→ Task to carry out
Each line of the material beneath should be duplicated exactly.

══ Input records

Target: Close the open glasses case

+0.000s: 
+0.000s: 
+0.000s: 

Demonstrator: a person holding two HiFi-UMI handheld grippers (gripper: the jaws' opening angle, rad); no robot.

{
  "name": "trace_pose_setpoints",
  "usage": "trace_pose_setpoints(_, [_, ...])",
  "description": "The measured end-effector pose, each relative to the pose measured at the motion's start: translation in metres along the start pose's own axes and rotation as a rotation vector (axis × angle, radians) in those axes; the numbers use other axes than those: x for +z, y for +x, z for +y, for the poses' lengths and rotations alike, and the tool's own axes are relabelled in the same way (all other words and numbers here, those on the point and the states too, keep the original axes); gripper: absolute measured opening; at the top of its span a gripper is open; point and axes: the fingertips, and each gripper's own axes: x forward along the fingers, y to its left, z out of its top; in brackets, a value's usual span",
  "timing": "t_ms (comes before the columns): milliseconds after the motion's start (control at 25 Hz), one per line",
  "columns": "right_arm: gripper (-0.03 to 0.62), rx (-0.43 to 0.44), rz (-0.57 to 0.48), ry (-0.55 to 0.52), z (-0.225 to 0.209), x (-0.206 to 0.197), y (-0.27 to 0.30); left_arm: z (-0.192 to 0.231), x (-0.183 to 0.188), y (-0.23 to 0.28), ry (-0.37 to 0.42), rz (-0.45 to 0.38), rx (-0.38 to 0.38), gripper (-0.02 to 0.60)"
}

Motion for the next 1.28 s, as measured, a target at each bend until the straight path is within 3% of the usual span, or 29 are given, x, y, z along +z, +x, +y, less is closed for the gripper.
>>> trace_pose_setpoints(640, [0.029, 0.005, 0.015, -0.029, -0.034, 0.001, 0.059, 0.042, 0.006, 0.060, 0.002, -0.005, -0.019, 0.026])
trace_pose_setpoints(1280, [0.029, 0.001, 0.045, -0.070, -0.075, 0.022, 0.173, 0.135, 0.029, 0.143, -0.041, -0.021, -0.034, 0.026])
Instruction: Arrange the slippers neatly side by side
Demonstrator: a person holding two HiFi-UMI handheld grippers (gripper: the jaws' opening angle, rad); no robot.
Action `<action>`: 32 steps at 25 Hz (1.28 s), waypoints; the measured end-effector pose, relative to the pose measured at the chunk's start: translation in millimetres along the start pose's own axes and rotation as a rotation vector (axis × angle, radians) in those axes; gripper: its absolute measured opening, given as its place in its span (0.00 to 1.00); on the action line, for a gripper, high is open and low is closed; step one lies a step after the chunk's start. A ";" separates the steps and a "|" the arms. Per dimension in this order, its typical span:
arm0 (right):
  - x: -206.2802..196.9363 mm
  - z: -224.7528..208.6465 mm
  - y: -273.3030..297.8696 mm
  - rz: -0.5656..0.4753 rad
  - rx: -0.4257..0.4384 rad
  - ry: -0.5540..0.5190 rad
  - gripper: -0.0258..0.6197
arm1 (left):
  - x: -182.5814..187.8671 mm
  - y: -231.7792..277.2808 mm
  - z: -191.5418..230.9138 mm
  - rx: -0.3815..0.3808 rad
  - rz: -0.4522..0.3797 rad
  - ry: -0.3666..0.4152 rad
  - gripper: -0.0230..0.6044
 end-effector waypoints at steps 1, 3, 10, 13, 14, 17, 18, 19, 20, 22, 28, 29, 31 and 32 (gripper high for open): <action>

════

→ Task output
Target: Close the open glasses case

+0.000s: 
+0.000s: 
+0.000s: 

Demonstrator: a person holding two HiFi-UMI handheld grippers (gripper: the jaws' opening angle, rad); no robot.

{
  "name": "trace_pose_setpoints",
  "usage": "trace_pose_setpoints(_, [_, ...])",
  "description": "The measured end-effector pose, each relative to the pose measured at the motion's start: translation in metres along the start pose's own axes and rotation as a rotation vector (axis × angle, radians) in those axes; the numbers use other axes than those: x for +z, y for +x, z for +y, for the poses' lengths and rotations alike, and the tool's own axes are relabelled in the same way (all other words and numbers here, those on the point and the states too, keep the original axes); gripper: absolute measured opening; at the top of its span a gripper is open; point and axes: the fingertips, and each gripper's own axes: x forward along the fingers, y to its left, z out of its top; in brackets, a value's usual span",
  "timing": "t_ms (comes before the columns): milliseconds after the motion's start (control at 25 Hz), one per line",
  "columns": "right_arm: gripper (-0.03 to 0.62), rx (-0.43 to 0.44), rz (-0.57 to 0.48), ry (-0.55 to 0.52), z (-0.225 to 0.209), x (-0.206 to 0.197), y (-0.27 to 0.30); left_arm: z (-0.192 to 0.231), x (-0.183 to 0.188), y (-0.23 to 0.28), ry (-0.37 to 0.42), rz (-0.45 to 0.38), rx (-0.38 to 0.38), gripper (-0.02 to 0.60)"
}

Motion for the next 1.28 s, as measured, a target at each bend until the straight path is within 3% of the usual span, or 29 are given, x, y, z along +z, +x, +y, less is closed for the gripper.
>>> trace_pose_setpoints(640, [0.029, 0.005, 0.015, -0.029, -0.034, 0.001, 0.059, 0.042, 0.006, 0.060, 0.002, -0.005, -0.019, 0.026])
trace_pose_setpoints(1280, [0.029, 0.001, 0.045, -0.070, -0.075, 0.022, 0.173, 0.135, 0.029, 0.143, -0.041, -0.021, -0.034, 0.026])
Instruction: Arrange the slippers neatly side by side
Demonstrator: a person holding two HiFi-UMI handheld grippers (gripper: the jaws' opening angle, rad); no robot.
Action `<action>`: 32 steps at 25 Hz (1.28 s), waypoints; the measured end-effector pose, relative to the pose measured at the chunk's start: translation in millimetres along the start pose's own axes and rotation as a rotation vector (axis × angle, radians) in those axes; gripper: its absolute measured opening, given as its place in its span (0.00 to 1.00); on the action line, for a gripper, high is open and low is closed; step one lies a step after the chunk's start. A ";" separates the steps and a "|" the arms. Per dimension in this order, its typical span:
arm0 (right):
  - x: -206.2802..196.9363 mm
  - z: -224.7528..208.6465 mm
  - y: -273.3030..297.8696 mm
  - rz: -0.5656..0.4753 rad
  - rx: -0.4257..0.4384 rad
  - ry: -0.5540..0.5190 rad
  - gripper: -0.0258..0.6197
arm1 (left):
  - x: -182.5814..187.8671 mm
  - y: -231.7792..277.2808 mm
  - z: -191.5418..230.9138 mm
  - rx: -0.3815..0.3808 rad
  - rz: -0.4522..0.3797 rad
  - ry: -0.3666..0.4152 rad
  - gripper: -0.0230..0.6044
 end-effector waypoints at steps 1, 3, 10, 13, 14, 17, 18, 19, 20, 22, 28, 29, 31 and 32 (gripper high for open): <action>

The exercise is now complete.